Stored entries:
+ + + + +

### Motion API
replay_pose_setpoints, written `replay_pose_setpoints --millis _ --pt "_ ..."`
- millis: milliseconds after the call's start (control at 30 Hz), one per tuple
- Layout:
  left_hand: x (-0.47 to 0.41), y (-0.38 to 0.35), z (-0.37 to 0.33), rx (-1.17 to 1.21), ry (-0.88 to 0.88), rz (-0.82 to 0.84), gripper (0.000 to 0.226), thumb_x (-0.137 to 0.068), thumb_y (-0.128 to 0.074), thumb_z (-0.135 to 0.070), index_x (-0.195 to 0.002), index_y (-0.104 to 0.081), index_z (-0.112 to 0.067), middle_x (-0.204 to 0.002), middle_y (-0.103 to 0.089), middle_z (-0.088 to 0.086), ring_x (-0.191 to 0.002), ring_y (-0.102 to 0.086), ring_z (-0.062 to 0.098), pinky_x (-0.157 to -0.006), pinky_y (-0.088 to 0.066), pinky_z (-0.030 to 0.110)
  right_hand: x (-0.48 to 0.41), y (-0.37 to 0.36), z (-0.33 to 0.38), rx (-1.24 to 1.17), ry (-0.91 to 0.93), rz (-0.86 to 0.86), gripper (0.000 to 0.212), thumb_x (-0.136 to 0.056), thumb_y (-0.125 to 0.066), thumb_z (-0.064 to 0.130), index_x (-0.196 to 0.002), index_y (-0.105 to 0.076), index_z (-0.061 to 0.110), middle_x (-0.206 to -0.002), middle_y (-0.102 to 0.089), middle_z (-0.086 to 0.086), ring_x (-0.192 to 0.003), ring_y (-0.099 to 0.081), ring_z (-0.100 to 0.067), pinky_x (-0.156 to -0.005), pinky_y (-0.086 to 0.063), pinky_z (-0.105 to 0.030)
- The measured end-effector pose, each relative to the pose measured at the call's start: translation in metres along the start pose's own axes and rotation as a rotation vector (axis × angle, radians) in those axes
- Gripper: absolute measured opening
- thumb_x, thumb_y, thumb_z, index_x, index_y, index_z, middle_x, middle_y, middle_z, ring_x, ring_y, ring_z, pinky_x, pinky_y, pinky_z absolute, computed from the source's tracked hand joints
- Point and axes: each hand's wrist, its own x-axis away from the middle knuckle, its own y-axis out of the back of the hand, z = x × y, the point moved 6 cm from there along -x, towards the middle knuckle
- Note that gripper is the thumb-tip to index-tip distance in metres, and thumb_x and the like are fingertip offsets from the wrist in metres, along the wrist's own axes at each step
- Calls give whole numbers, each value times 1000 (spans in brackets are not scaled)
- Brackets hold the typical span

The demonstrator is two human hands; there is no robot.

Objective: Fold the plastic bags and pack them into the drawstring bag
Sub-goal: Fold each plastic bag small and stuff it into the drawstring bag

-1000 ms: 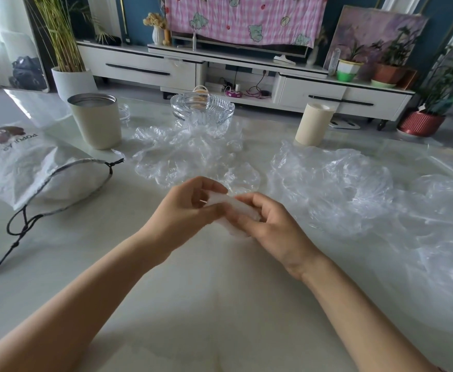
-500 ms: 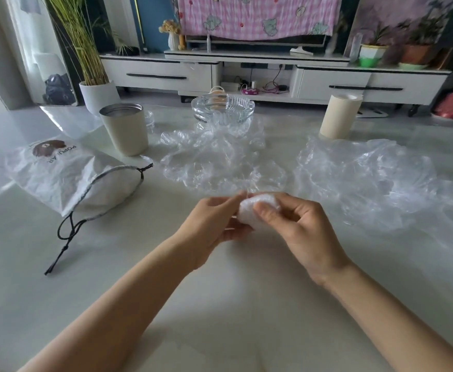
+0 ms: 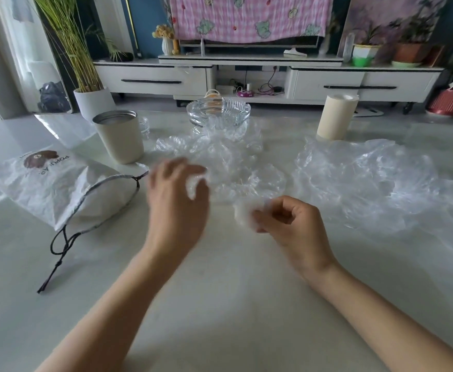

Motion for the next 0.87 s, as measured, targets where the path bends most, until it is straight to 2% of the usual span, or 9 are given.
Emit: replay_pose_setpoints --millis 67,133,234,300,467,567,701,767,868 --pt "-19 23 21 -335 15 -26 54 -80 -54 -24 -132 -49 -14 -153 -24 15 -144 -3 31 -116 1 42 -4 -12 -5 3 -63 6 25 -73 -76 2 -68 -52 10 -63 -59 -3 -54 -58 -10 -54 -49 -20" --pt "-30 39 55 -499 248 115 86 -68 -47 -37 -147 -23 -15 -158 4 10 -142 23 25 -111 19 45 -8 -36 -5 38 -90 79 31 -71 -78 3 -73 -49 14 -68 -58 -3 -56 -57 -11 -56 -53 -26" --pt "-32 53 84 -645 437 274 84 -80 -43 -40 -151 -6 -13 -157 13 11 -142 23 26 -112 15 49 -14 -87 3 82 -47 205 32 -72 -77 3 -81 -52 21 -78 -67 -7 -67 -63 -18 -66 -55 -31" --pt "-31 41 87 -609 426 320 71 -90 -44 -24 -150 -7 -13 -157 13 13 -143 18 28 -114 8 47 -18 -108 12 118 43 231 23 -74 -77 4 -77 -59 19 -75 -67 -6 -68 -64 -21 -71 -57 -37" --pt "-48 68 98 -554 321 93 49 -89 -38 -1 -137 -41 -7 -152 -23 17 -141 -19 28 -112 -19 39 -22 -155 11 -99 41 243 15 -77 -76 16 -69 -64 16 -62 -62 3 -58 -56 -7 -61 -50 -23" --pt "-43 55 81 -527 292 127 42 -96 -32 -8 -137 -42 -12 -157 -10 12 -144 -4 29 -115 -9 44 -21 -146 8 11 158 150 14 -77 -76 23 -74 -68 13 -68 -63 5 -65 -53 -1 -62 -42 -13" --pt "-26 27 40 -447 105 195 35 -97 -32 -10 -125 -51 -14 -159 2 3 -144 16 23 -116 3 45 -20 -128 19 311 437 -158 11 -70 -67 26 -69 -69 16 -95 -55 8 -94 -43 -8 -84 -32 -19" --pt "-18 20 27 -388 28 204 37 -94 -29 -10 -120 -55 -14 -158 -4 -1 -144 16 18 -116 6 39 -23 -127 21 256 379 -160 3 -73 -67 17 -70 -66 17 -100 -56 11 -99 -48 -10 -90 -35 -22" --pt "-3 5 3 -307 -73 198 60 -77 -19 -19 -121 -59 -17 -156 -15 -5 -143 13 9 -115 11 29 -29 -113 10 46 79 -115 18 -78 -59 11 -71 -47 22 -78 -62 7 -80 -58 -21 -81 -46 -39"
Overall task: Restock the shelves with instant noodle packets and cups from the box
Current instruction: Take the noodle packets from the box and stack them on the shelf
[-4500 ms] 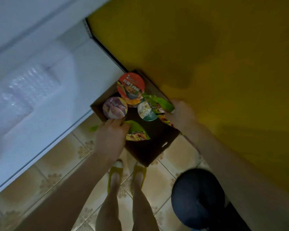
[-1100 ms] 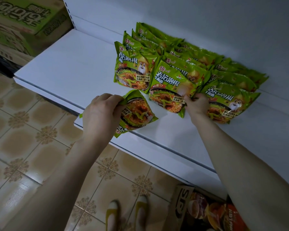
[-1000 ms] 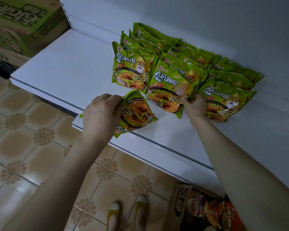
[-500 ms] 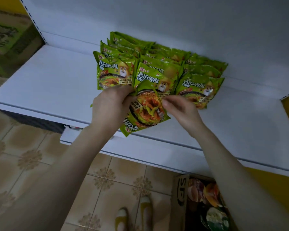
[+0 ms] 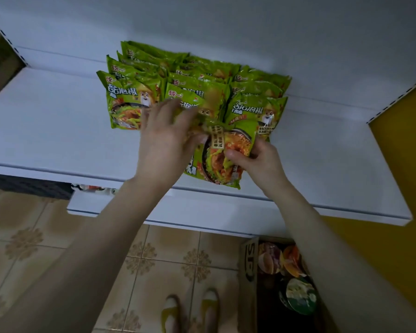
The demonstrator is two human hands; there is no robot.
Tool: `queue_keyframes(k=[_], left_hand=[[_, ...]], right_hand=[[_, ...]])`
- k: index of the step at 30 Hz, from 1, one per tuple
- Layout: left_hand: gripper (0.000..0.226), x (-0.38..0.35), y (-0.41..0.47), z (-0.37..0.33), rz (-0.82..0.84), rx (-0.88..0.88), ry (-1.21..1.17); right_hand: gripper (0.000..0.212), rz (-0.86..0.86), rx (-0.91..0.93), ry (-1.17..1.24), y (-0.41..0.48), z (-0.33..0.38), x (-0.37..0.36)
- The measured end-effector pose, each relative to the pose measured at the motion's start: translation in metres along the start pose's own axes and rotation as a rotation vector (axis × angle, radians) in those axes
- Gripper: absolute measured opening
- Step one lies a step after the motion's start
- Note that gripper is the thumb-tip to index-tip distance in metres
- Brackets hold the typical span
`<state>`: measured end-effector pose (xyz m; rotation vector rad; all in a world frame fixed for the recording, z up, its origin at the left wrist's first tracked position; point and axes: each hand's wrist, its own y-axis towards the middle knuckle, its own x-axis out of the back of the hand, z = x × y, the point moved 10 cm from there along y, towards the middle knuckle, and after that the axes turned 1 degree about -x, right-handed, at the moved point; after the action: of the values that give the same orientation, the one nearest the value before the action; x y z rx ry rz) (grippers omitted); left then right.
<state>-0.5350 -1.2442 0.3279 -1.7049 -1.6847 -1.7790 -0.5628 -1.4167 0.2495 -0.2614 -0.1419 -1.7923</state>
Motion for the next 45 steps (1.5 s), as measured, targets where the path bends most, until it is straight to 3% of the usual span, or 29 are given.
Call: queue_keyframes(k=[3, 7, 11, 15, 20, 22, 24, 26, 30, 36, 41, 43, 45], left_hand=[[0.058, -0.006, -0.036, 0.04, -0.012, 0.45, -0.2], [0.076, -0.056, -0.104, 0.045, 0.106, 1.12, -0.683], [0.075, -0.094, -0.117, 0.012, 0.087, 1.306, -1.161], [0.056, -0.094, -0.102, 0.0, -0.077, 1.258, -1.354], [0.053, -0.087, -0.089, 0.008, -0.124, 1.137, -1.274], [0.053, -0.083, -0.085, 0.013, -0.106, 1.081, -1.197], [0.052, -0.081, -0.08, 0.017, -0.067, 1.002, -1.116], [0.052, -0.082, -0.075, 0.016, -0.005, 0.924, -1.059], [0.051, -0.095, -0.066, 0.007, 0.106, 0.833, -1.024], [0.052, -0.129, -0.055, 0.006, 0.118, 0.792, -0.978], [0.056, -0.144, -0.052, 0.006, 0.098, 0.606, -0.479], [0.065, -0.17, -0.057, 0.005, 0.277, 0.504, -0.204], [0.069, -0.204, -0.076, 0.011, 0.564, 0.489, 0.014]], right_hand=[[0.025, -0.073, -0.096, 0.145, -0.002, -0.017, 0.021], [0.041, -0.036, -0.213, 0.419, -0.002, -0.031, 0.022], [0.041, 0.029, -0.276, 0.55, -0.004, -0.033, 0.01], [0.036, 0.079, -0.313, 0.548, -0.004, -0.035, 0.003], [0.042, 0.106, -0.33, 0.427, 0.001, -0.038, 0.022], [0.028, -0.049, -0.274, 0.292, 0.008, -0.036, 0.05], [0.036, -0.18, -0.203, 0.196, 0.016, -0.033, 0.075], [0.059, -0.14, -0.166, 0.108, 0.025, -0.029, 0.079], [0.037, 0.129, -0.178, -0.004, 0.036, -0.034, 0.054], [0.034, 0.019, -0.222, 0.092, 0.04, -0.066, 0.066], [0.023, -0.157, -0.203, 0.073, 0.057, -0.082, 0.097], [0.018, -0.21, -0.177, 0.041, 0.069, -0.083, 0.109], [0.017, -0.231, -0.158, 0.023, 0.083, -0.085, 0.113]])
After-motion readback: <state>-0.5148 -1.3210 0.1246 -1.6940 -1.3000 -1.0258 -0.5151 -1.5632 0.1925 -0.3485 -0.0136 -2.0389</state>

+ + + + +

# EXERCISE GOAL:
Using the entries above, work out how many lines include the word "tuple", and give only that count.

# RESPONSE BOX:
2